Senin, 10 Januari 2022
- 1Sam. 1:1-8.
- Mzm: 116:12-13.14,17.18-19;
- Mrk. 1:14-20
KITA harus tepat menyikapi semua bentuk perubahan.
Tidak mungkin menunggu dan diam menanti hingga perubahan itu mengubah diri kita.
Sangat menyakitkan, manakala kita dipaksa untuk berubah oleh keadaan.
Perlu sebuah kesadaran bahwa perubahan adalah satu-satunya jalan untuk bisa survive dan memberi kemampuan kita untuk labih tangguh dalam kehidupan ini.
“Kalau saja saya tidak berubah, anak-anakku akan sangat tergantung denganku dan apatis terhadap kepeningan bersama serta belum tentu cepat mandiri,” kata seorang bapak.
“Sejak menikah saya terbiasa mengerjakan semua pekerjaan rumah. Isteri dan anak-anak hanya tahu beres,” lanjutnya.
“Hingga pada suatu hari, ketika saya dan isteriku pergi untuk beberapa waktu. Mata hatiku terbuka bahwa karena saya mengurusi semuanya hingga anak-anak tidak tahu apa-apa bahkan hak sepele dalam rumah tangga. Saat itulah muncul kesadaranku bahwa kami sekeluarga harus berubah,” ujarnya.
“Saya dan isteri saya yang harus mulai perubahan itu,” katanya.
“Kami mulai membagi pekerjaan rumah, dan memberi kepercayaan kepada anak-anak untuk ambil bagian mengurus rumah tangga. Mulai hal-hal praktis seperti membayar air pam, membayar listrik, membayar iuran warga, membeli air minum, memisahkan sampah organik dan yang non organik, dan pekerjaan praktis lainnya di rumah,” lanjutnya.

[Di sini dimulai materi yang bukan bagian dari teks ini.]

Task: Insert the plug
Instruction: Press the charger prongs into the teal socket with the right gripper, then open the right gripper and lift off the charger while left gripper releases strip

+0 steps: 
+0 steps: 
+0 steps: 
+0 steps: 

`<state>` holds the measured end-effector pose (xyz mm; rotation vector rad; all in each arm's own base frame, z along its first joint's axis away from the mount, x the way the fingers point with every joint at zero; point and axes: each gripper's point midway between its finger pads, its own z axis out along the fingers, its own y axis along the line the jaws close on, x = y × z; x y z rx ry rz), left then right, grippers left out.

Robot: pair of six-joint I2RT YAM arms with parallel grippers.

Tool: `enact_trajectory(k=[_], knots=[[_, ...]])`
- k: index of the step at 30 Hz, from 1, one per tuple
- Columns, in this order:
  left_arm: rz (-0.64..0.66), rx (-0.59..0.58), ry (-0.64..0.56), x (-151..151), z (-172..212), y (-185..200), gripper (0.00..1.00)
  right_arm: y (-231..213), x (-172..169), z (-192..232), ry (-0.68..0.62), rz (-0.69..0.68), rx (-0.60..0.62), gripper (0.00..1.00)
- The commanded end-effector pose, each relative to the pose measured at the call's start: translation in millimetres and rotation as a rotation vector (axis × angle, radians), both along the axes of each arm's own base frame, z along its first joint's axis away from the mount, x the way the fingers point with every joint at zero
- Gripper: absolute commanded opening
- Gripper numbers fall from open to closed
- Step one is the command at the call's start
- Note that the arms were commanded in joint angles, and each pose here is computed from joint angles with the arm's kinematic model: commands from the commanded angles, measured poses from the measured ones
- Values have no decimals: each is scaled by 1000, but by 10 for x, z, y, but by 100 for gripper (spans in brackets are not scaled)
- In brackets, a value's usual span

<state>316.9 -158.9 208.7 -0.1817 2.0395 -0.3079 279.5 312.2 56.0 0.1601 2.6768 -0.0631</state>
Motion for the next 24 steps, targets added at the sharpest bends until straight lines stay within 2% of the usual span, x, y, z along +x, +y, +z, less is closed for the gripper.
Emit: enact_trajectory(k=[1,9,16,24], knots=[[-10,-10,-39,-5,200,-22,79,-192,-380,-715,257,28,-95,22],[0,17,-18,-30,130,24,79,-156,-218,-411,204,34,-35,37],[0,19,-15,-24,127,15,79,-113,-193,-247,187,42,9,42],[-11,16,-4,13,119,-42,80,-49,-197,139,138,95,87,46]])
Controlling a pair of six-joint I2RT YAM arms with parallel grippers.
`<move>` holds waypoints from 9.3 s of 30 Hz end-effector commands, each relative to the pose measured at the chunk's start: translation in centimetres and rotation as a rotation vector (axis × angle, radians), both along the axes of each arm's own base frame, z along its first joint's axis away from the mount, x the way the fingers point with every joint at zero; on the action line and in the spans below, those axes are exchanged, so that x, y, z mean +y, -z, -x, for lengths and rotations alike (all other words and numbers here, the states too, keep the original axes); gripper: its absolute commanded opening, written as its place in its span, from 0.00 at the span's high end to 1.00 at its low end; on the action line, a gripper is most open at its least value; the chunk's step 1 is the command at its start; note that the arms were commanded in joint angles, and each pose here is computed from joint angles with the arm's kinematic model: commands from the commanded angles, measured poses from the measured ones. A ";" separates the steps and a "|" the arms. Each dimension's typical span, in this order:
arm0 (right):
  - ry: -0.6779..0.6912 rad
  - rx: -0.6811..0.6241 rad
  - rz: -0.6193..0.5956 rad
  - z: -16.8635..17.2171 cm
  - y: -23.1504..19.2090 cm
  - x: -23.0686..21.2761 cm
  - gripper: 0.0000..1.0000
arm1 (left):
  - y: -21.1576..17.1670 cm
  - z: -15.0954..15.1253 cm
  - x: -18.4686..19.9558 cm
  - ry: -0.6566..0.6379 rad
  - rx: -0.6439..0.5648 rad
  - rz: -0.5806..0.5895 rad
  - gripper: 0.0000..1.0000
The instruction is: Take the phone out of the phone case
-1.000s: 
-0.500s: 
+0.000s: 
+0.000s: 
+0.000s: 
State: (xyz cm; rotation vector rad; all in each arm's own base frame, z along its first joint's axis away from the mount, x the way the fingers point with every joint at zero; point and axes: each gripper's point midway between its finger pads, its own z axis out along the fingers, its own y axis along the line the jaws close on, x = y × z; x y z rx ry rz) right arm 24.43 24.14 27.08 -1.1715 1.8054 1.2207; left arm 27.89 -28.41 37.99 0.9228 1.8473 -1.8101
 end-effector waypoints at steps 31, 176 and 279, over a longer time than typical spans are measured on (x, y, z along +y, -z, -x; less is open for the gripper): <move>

“Setelah tiga bulan berlalu anak-anak bukan saja sudah lancar mengerjakan pekerjaan rumah namun yang kami rasakan suasana rumah lebih baik dan lebih akrab. Terlihat muncul rasa memiliki yang tinggi, dan kepedulian dengan situasi rumah. Anak-anak bukan lagi sekadar penonton atau seakan anak kos di rumah sendiri, namun mereka menjadi pemilik rumah,” ujarnya lagi.
“Mengubah mentalitas dan kebiasaan itu kadang tidak mudah namun jika ada niat kuat dan komitmen jelas, semuanya bisa dilakukan dengan baik,” lanjutnya.
“Dengan melakukan semua pekerjaan sendiri mungkin saya bisa menjadi ayah yang hebat tetapi menjadi tidak ada manfaat dan gunanya jika anak-anakku tidak pernah bisa bertanggung jawab atas hidupnya sendiri,” katanya.
Dalam bacaan Injil hari ini kita dengar demikian.
“Waktunya telah genap; Kerajaan Allah sudah dekat. Bertobatlah dan percayalah kepada Injil!
Yesus berkata kepada mereka: “Mari, ikutlah Aku dan kamu akan Kujadikan penjala manusia.”
Waktunya berubah untuk para murid dan kita.
Menjadi sehati seperasaan dengan Tuhan dalam menbangun tata hidup baru yang diwarnai sikap saling menghargai, membahagiakan, mendewasakan, dan tidak sekadar mencari kepentingan sendiri.
Saatnya mengenakan pertobatan di dalam hati.
Dan berusaha mengubah pikiran, berbalik dari kesalahan dan dosa serta menujukkan pikiran hanya kepada Allah semata.
Karena memang tidak ada manusia sempurna. Semuanya perlu diperbarui.
Semua orang perlu bertobat! Bertobat bukan hanya karena telah melakukan kejahatan saja. Namun, bertobat karena sering kali kita tidak mau melakukan kebaikan.
Bagaimana dengan diriku?
Apakah aku berani meralat hidupku jika terjadi salah arah?